Sending email
How sending works, test and single sends, and the mail log that tracks every message.
There are two ways email leaves mailer123: a campaign to many recipients (see Campaigns), and a single message — a test or a one-off transactional email. Both go through the same delivery guards.
What every send checks
Before a message goes out, the app verifies:
- Verified sender — the
fromaddress must be on a domain you've verified. Unverified senders are rejected. - Send quota — each send counts against your plan's daily and monthly limits (per recipient). See Send quotas.
- Suppression — addresses that previously bounced, complained, or unsubscribed are skipped and never re-emailed. See Deliverability.
- Reputation — if a domain's bounce or complaint rate spikes, sending can be auto-paused to protect your reputation.
Personalization tokens like {{name}} and {{unsubscribe_url}} are filled in
per recipient at send time — see Personalization.
Test sends
The quickest way to see a real email is a test send. From a campaign's Content step (or a template) click Send test to deliver a single preview to your own address before committing to a full send.
Single / transactional email
To fire individual emails programmatically (order receipts, password resets,
notifications), use the API's POST /v1/emails endpoint
or the send_email MCP tool.
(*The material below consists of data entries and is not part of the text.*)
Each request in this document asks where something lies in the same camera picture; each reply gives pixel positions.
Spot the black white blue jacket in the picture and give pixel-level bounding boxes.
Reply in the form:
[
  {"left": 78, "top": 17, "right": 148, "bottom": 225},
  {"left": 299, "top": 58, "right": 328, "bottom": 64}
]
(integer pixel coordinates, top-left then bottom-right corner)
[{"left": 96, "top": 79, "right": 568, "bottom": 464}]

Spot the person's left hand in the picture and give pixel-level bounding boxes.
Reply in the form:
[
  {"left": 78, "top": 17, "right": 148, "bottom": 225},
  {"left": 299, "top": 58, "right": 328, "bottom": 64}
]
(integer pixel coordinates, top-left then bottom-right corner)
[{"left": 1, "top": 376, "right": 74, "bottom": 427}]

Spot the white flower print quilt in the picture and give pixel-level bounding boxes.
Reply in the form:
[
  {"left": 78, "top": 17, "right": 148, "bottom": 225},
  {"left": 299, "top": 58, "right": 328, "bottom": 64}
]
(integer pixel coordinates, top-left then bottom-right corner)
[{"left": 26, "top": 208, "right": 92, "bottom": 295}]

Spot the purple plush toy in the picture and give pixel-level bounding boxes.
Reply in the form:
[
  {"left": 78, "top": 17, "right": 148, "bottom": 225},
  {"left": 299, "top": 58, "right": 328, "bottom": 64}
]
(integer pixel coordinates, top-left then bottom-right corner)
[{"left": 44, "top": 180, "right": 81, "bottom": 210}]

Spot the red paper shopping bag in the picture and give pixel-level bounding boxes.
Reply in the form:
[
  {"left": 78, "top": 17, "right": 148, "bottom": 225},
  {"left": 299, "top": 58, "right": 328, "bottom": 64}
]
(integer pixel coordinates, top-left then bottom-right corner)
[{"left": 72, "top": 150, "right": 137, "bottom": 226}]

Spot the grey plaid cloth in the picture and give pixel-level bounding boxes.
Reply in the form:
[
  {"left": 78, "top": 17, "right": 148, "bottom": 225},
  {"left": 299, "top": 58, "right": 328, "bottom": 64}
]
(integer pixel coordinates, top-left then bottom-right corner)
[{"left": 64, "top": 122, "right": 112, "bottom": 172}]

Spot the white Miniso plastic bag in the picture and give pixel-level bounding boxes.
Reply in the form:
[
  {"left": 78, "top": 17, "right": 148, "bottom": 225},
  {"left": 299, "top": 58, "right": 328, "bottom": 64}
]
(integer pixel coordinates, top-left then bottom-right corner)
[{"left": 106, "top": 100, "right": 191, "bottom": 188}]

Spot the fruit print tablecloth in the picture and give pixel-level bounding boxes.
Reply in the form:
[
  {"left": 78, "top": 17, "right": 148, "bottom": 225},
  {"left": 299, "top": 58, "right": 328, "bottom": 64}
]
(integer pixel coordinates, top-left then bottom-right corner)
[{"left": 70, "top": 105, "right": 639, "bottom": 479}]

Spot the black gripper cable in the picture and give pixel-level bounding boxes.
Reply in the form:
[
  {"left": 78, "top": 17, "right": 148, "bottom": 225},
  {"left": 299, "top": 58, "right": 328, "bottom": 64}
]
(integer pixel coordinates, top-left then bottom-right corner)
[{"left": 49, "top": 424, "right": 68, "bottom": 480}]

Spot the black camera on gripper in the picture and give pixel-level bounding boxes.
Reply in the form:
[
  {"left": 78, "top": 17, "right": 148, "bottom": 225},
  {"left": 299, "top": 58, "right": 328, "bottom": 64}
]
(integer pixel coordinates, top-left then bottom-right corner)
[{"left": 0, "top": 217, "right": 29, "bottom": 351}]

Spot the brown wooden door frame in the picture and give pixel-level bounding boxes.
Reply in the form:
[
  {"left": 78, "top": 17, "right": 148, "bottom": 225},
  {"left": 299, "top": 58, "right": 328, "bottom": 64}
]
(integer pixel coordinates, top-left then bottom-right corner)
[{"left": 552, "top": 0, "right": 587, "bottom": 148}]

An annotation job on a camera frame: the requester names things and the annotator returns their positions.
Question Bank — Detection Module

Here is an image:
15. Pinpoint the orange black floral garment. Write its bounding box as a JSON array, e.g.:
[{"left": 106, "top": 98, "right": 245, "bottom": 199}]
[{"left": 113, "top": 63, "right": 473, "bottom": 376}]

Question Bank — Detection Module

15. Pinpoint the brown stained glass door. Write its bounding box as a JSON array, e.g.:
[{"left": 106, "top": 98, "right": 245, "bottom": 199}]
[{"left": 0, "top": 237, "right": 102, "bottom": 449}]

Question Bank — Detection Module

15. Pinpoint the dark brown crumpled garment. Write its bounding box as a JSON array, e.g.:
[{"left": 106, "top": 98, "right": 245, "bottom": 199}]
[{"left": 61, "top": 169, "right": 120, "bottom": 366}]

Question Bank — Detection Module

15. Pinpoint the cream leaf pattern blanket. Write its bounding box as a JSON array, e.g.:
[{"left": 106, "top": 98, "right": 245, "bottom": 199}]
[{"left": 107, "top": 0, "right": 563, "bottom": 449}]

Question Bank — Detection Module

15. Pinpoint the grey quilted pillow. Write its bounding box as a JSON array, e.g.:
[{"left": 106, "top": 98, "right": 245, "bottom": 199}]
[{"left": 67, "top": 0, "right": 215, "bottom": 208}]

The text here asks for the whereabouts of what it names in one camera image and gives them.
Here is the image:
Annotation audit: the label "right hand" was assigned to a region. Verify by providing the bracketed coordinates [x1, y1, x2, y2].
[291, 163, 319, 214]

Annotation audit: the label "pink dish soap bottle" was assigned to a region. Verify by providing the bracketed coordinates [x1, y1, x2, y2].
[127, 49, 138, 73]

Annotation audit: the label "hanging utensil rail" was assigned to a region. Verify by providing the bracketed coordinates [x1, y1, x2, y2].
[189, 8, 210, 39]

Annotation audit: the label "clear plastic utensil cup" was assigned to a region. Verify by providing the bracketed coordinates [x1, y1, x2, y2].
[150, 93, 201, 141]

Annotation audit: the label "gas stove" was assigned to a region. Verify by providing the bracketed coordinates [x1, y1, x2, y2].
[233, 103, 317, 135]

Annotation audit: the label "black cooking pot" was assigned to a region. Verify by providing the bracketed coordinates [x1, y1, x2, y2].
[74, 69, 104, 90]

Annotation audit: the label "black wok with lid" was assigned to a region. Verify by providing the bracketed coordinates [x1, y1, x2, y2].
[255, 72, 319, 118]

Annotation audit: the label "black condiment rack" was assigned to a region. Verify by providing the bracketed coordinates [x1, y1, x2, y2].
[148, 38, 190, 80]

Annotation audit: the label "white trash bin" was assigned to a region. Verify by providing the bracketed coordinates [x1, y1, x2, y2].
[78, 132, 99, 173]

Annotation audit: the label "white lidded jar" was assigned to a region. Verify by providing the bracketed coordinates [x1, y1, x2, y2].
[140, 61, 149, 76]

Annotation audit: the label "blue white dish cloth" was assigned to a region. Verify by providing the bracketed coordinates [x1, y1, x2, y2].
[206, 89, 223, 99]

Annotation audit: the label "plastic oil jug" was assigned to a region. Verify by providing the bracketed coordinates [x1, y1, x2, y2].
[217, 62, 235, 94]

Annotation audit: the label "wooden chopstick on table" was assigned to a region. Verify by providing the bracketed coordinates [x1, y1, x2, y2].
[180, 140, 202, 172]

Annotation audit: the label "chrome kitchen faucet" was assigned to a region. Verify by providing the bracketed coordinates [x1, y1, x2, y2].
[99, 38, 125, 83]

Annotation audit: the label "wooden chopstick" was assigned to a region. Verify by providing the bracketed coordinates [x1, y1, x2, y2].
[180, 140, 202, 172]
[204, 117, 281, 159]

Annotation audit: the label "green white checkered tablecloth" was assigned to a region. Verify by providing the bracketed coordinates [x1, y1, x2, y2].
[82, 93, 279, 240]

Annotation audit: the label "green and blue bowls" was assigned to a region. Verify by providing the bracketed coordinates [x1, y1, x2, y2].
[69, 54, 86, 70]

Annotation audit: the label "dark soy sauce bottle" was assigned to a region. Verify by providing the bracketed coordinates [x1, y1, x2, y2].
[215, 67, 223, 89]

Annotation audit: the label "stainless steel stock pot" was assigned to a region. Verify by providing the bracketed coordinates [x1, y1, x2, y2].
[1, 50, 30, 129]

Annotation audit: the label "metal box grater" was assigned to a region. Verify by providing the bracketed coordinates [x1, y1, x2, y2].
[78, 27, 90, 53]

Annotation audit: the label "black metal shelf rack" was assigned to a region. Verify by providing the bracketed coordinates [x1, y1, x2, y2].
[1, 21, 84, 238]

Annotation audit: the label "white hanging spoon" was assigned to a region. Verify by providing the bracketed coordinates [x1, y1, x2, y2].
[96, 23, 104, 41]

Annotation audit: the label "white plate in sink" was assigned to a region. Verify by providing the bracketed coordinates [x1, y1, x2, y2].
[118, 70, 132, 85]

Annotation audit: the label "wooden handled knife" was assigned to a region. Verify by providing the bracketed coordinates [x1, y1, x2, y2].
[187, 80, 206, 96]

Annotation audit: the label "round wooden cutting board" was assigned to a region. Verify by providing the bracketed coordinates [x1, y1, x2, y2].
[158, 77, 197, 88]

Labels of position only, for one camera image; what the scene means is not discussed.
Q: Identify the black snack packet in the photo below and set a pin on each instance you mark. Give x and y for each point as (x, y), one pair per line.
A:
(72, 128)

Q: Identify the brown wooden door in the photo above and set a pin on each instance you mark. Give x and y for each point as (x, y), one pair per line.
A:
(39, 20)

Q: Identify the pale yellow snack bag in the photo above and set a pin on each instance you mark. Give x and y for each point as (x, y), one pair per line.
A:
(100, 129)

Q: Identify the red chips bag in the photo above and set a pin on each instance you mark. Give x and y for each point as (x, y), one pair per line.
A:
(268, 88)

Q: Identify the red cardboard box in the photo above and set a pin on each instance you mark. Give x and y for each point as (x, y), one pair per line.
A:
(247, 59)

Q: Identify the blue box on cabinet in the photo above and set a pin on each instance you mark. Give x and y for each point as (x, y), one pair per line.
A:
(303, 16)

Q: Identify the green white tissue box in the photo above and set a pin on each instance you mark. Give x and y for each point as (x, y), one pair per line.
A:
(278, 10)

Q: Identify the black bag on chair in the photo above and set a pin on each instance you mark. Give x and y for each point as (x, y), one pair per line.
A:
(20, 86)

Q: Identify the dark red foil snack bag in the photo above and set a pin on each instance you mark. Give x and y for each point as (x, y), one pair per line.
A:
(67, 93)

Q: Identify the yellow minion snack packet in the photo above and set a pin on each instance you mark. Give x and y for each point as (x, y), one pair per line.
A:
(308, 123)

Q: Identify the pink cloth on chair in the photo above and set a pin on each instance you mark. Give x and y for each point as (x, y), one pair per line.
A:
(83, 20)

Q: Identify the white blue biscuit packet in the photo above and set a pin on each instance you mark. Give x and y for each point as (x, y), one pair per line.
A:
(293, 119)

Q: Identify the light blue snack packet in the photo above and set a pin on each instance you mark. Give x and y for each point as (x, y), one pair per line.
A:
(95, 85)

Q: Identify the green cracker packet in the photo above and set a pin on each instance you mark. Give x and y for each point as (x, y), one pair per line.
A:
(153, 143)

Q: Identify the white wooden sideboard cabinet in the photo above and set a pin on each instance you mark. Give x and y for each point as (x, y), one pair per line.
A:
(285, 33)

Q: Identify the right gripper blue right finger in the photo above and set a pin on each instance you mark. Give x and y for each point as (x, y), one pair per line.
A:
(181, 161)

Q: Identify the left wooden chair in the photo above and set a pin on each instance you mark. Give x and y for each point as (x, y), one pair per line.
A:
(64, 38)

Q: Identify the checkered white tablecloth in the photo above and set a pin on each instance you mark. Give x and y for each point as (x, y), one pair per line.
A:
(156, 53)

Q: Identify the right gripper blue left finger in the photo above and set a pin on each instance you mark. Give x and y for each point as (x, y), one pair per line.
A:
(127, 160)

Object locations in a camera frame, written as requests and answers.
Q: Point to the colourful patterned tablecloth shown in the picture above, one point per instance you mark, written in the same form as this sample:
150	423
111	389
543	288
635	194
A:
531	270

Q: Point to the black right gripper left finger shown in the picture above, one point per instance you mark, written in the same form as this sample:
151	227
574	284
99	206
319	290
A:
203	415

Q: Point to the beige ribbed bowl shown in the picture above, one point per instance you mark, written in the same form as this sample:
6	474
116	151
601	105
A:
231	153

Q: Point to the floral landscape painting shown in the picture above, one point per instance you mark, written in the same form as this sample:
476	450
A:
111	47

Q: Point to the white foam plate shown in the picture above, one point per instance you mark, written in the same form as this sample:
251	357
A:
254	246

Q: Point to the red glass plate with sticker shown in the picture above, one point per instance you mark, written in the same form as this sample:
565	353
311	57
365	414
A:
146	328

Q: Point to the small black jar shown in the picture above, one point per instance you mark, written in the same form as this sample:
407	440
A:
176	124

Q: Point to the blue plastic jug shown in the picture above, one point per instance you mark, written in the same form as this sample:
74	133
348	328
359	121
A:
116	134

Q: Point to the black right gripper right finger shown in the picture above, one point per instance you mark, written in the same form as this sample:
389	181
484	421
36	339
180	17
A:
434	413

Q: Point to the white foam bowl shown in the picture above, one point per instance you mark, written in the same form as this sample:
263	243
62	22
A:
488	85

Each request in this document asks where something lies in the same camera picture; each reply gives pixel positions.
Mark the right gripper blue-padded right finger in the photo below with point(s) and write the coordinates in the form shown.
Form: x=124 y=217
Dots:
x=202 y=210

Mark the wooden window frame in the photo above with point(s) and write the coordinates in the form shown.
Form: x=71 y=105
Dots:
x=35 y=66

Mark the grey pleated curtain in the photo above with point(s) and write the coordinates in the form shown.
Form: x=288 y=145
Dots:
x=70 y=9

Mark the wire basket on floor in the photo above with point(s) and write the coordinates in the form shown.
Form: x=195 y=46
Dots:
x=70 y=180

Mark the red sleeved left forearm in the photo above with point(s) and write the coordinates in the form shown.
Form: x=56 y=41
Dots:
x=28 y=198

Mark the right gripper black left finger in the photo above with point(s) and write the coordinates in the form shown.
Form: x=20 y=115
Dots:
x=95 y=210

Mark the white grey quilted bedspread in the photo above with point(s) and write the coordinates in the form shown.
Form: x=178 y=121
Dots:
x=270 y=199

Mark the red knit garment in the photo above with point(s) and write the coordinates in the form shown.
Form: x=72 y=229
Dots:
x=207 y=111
Both send one message synchronously
and return its id, applying the same sender, quota, and suppression guards as the
dashboard.
All Mail: the message log
The All Mail section is a searchable log of every individual email you've sent. The Sending tab lists each message with its recipient, status, subject, send time, and originating campaign. Filter by date range and status (delivered, opened, clicked, bounced, complained, failed, sent), and export to CSV.
Click any row to open the message detail: the full event history (sent → delivered → opened → clicked, or bounced/complained with the reason) and a rendered preview of the email that was sent.
Seeing a send fail? The error message names the cause — an unverified sender, a hit quota, or a suppressed recipient. The Errors and Troubleshooting pages list every case.